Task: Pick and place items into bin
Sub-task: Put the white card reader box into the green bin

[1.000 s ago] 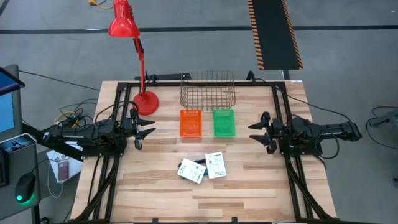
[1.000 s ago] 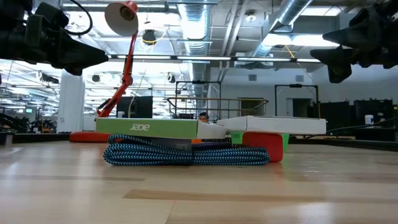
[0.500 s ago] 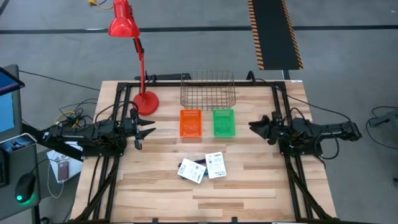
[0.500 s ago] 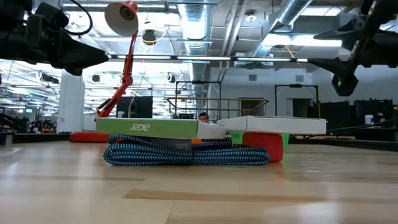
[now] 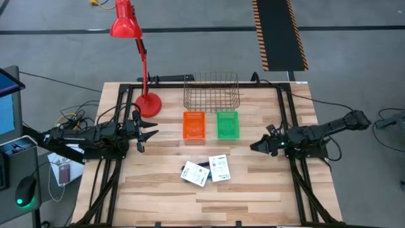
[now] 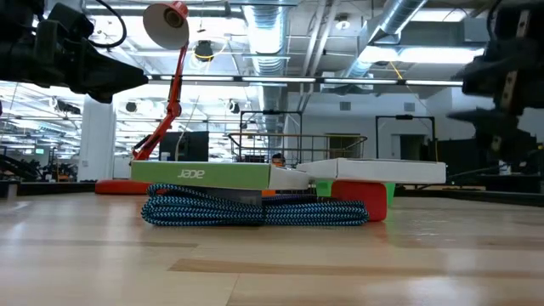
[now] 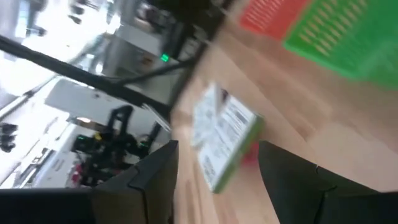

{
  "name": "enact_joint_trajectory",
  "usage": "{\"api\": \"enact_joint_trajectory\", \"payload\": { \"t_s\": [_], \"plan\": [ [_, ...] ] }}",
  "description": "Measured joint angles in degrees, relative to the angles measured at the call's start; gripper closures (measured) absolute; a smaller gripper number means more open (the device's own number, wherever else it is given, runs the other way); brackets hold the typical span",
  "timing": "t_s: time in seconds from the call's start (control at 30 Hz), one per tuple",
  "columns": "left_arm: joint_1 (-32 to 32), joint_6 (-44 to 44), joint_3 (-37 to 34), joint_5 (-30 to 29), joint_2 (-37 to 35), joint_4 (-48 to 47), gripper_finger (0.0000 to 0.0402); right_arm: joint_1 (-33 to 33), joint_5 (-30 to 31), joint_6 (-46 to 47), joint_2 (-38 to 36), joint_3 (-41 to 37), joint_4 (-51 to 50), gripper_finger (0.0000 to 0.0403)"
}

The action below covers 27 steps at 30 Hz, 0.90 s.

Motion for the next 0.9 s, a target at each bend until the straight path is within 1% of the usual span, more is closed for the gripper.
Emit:
{"api": "enact_joint_trajectory", "payload": {
  "t_s": [0.1, 0.23, 0.5, 0.6, 0.77, 0.9],
  "plan": [
    [0.00, 0.06, 0.01, 0.00, 0.00, 0.00, 0.0271, 1.25, 1.45, 4.46, 4.33, 0.00, 0.21, 0.0189],
    [0.00, 0.42, 0.01, 0.00, 0.01, 0.00, 0.0271, 2.47, 1.46, 10.41, 7.92, 0.00, 0.23, 0.0188],
    [0.00, 0.65, 0.01, 0.00, 0.00, 0.00, 0.0271, 6.16, 1.21, 19.98, 9.45, 0.00, 0.28, 0.0161],
    [0.00, 0.26, 0.00, 0.00, 0.00, 0.00, 0.0271, 8.12, 1.42, 22.73, 9.48, 0.00, 0.30, 0.0158],
    [-0.01, 0.43, 0.01, 0.00, 0.01, 0.00, 0.0271, 10.18, 4.38, 26.33, 11.15, 0.00, 1.00, 0.0157],
    [-0.01, 0.13, 0.02, 0.00, 0.00, 0.00, 0.0271, 11.62, 7.26, 28.45, 14.04, 0.00, 3.04, 0.0158]
  ]
}}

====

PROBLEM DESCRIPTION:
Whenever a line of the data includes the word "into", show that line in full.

SOLUTION:
Task: Pick and place items into bin
Sub-task: Put the white card reader box into the green bin

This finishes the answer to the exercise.